How severe does this issue affect your experience of using Ray?
None: Just asking a question out of curiosity
I am looking for some clarity on the difference between increasing num_env_runners vs num_envs_per_env_runner with remote_worker_envs=True. num_env_runners=N is said to create N copies of RLModules and policies and step these envs in parallel so what is the difference if increasing num_envs_per_env_runner and setting remote_worker_envs=True does the same (parallel reset/step).
I am ultimately trying to determine the best configuration is to scale an environment that can only step at about 2 Hz.
The remote_worker_envs setting stems from the old API stack, where we had the option to run each individual env (within a vector env) as its own ray actor (on a separate process than the RolloutWorker). However, using this is only recommended for very very slow envs, where one env.step() takes a considerable amount of time.
On the new API stack:
you can use the same setting (we’ll probably rename it, soon to clarify its meaning)

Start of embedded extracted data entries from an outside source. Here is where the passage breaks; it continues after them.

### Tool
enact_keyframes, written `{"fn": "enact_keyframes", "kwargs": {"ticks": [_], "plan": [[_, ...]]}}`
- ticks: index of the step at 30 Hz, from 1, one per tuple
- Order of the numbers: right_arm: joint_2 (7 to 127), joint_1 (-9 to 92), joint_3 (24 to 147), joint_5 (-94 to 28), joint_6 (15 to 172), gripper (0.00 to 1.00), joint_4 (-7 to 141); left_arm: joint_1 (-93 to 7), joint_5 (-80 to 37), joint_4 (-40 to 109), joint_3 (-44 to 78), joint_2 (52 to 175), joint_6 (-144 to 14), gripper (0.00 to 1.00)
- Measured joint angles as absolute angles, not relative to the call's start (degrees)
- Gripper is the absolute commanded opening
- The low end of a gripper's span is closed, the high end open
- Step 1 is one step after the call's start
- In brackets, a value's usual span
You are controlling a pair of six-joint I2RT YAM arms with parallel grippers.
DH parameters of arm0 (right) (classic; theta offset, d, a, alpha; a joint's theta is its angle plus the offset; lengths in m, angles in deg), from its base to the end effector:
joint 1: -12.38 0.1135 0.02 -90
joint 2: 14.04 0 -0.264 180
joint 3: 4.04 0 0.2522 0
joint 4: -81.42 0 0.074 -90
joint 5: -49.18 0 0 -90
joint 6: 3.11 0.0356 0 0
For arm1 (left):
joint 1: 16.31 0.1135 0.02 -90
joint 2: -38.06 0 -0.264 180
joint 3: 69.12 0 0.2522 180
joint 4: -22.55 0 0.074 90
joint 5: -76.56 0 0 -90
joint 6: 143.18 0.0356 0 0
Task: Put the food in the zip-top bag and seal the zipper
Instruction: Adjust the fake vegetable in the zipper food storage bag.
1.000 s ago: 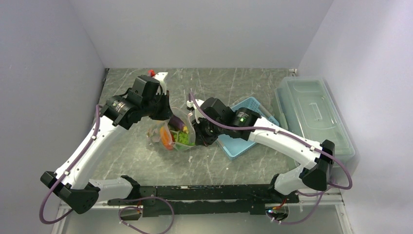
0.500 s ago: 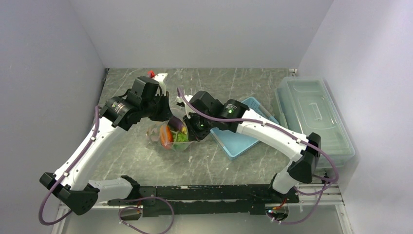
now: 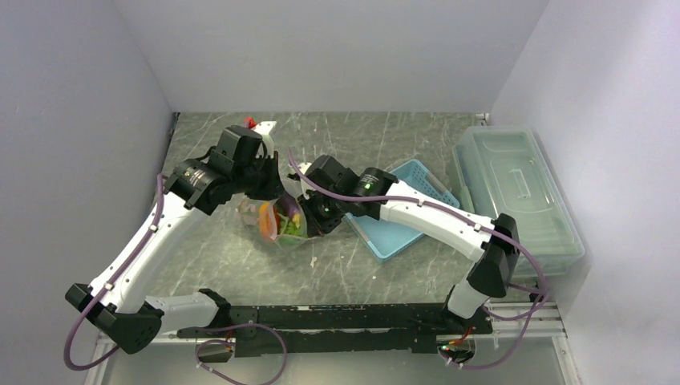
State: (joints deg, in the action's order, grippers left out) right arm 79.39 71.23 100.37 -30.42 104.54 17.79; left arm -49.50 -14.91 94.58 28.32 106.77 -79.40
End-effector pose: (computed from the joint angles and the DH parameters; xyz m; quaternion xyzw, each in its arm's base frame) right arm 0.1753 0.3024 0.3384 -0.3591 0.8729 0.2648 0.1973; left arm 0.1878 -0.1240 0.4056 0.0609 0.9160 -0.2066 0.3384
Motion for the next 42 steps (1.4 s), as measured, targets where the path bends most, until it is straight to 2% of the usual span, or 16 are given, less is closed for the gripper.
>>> {"fn": "enact_keyframes", "kwargs": {"ticks": [11,20,35,42], "plan": [[79.0,72.3,96.2,-34.9,109.7,0.00,25.7,-49.5,-15.2,94.7,28.3,106.8,-79.4,0.00],[73.4,72.5,96.5,-36.7,109.1,0.00,27.1,-49.5,-15.1,94.9,28.2,105.5,-79.4,0.00],[68.4,71.8,102.8,-34.6,104.1,0.00,16.7,-49.5,-14.7,94.8,27.5,104.3,-79.4,0.00],[68.3,70.9,109.9,-33.0,101.5,0.00,10.3,-49.5,-14.6,94.8,27.5,104.3,-79.4,0.00]]}}
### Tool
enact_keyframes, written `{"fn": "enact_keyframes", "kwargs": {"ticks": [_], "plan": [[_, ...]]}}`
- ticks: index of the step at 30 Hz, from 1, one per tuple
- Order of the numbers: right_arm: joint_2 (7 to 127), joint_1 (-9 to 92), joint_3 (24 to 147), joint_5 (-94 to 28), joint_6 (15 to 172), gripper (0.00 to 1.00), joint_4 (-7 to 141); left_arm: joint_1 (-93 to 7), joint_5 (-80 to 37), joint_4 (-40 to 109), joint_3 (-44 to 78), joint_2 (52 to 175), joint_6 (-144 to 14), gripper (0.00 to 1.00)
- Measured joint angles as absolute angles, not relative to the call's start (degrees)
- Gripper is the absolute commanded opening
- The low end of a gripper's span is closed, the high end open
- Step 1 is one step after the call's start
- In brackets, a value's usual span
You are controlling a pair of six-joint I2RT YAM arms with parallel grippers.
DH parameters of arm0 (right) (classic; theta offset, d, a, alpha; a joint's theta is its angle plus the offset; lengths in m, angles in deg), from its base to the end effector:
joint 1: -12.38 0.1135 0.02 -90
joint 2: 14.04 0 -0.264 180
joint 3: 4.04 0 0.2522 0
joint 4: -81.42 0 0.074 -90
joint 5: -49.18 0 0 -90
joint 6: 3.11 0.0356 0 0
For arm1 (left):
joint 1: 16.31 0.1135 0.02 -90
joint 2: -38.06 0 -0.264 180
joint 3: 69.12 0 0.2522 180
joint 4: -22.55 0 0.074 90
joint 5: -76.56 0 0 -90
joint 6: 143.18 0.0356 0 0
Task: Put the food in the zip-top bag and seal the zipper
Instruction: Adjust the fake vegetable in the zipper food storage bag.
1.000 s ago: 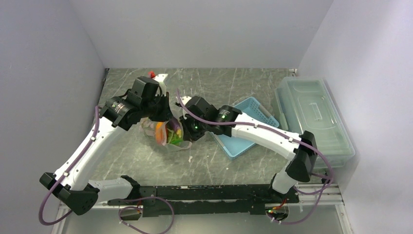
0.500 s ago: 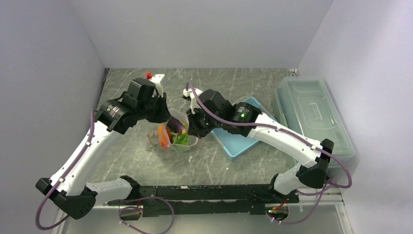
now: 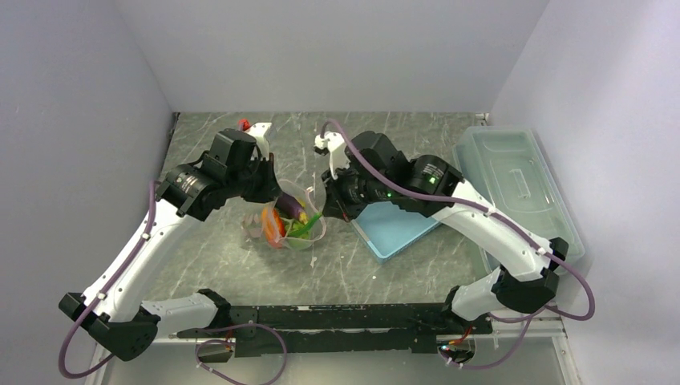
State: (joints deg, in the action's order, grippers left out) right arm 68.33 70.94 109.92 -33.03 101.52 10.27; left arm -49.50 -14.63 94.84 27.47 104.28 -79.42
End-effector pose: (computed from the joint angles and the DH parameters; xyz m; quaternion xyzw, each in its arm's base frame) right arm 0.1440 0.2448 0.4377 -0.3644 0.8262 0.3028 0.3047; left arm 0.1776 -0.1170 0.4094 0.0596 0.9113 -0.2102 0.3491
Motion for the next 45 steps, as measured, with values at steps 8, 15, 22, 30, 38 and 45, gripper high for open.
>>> {"fn": "enact_keyframes", "kwargs": {"ticks": [8,15,22,30,38,45], "plan": [[67.8,70.5,116.6,-33.3,99.2,0.00,3.8,-49.5,-14.6,94.7,27.5,104.4,-79.4,0.00],[66.4,70.5,117.2,-34.2,99.1,0.00,3.7,-49.5,-14.7,94.4,27.5,105.1,-79.4,0.00],[66.2,70.5,117.0,-35.2,99.1,0.00,5.9,-49.5,-14.7,94.4,27.5,105.1,-79.4,0.00],[66.8,70.5,111.8,-38.9,100.4,0.00,12.5,-49.5,-14.7,94.5,27.5,105.1,-79.4,0.00],[70.6,70.5,107.5,-42.1,101.2,0.00,20.2,-49.5,-15.1,94.4,27.5,105.1,-79.4,0.00],[75.7,70.4,105.4,-41.9,103.2,0.00,27.9,-49.5,-15.5,94.4,27.5,105.1,-79.4,0.00]]}}
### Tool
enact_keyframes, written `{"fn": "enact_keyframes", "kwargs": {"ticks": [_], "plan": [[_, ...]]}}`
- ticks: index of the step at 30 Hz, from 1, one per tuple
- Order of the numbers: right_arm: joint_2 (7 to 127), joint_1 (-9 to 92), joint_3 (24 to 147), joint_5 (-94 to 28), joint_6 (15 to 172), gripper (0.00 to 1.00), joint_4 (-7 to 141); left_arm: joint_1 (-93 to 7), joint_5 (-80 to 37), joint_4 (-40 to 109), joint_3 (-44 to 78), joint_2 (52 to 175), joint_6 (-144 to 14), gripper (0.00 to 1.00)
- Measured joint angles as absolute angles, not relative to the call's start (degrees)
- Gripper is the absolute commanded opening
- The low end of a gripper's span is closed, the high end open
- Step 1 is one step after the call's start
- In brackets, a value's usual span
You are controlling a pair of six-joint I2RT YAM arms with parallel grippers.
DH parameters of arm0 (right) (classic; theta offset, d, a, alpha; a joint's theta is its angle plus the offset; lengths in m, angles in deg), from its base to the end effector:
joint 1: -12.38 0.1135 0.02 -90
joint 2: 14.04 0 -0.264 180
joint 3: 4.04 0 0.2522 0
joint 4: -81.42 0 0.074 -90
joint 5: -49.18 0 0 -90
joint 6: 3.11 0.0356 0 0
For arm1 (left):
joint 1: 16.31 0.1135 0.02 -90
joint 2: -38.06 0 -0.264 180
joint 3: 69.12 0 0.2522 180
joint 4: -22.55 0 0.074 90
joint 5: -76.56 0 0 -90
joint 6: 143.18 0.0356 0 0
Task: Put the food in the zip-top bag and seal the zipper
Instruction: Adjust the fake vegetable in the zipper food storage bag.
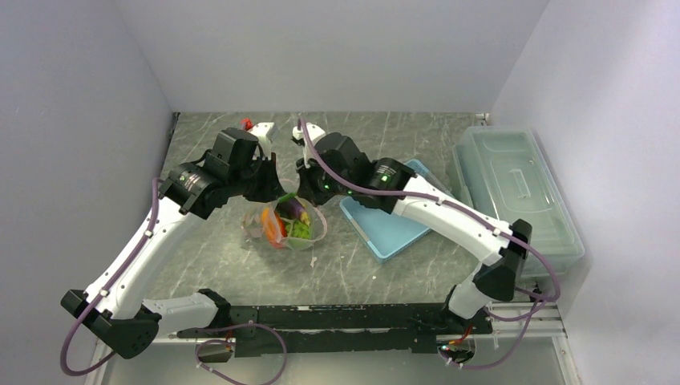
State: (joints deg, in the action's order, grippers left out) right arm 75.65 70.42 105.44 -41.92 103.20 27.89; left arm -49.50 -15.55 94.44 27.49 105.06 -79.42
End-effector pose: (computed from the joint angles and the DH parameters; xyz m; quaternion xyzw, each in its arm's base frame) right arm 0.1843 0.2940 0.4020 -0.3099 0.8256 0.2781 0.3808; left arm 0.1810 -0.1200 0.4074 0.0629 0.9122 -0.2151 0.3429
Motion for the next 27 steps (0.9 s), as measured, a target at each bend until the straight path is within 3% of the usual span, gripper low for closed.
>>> {"fn": "enact_keyframes", "kwargs": {"ticks": [27], "plan": [[84.4,70.7,94.6,-43.4,117.3,0.00,48.2,-49.5,-17.7,94.5,27.5,104.9,-79.4,0.00]]}}
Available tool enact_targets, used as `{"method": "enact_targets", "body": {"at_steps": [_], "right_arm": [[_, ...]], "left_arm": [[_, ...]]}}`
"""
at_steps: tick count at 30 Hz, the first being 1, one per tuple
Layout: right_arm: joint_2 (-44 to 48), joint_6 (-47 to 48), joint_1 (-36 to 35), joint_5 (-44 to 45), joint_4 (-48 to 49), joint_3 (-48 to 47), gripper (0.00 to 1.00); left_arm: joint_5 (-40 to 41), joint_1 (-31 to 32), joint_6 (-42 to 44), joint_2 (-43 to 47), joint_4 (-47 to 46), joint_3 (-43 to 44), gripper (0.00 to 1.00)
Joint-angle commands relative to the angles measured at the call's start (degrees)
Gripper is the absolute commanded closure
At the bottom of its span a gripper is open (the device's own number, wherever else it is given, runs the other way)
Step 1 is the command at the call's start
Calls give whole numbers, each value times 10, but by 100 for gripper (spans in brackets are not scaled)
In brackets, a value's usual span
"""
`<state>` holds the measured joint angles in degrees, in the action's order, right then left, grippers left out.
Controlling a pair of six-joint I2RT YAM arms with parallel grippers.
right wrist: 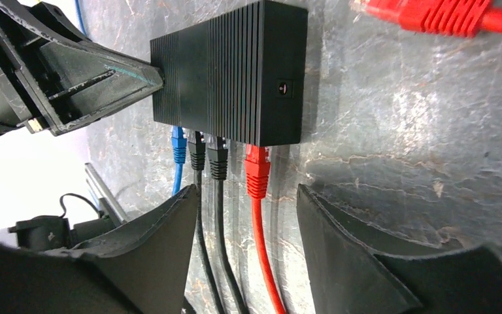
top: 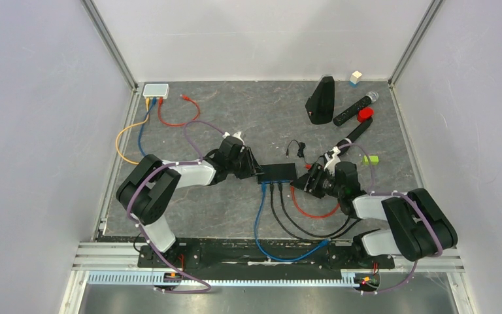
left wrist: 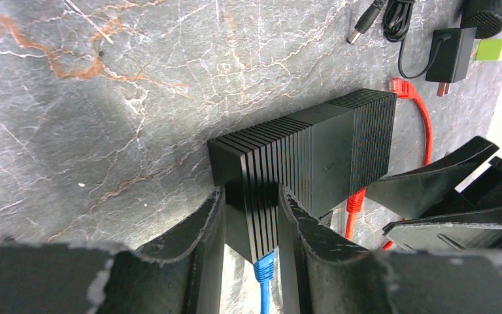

it only works for SingleAgent (we are working on a fix for multi-agent thanks to the new gymnasium==1.0.0 upgrade)
setting it to True does NOT mean we actually create ray actors for each sub-env, but rather, we use gymnasium’s built-in vectorization feature. This means, each sub-env gets its own process, but it uses multiprocessing (rather than ray) under the hood, which is faster.
Hi, thanks for the reply! But I’m a little confused by the code documentation.
In old stack’s rollout config, the document said that:
"""
num_envs_per_worker: Number of environments to evaluate vector-wise per
worker. This enables model inference batching, which can improve
performance for inference bottlenecked workloads.
"""
In new stack, it also said that:
"""
num_envs_per_env_runner: Number of environments to step through
(vector-wise) per EnvRunner. This enables batching when computing
actions through RLModule inference, which can improve performance
for inference-bottlenecked workloads.
"""
Both said that this feature is only for “evaluate/inference”. But from my experience, it will indeed boost up the training progress (more significant than increasing worker/env_runners). I’m wondering if in RLlib’s context, “evaluate/inference” refers to “sample”?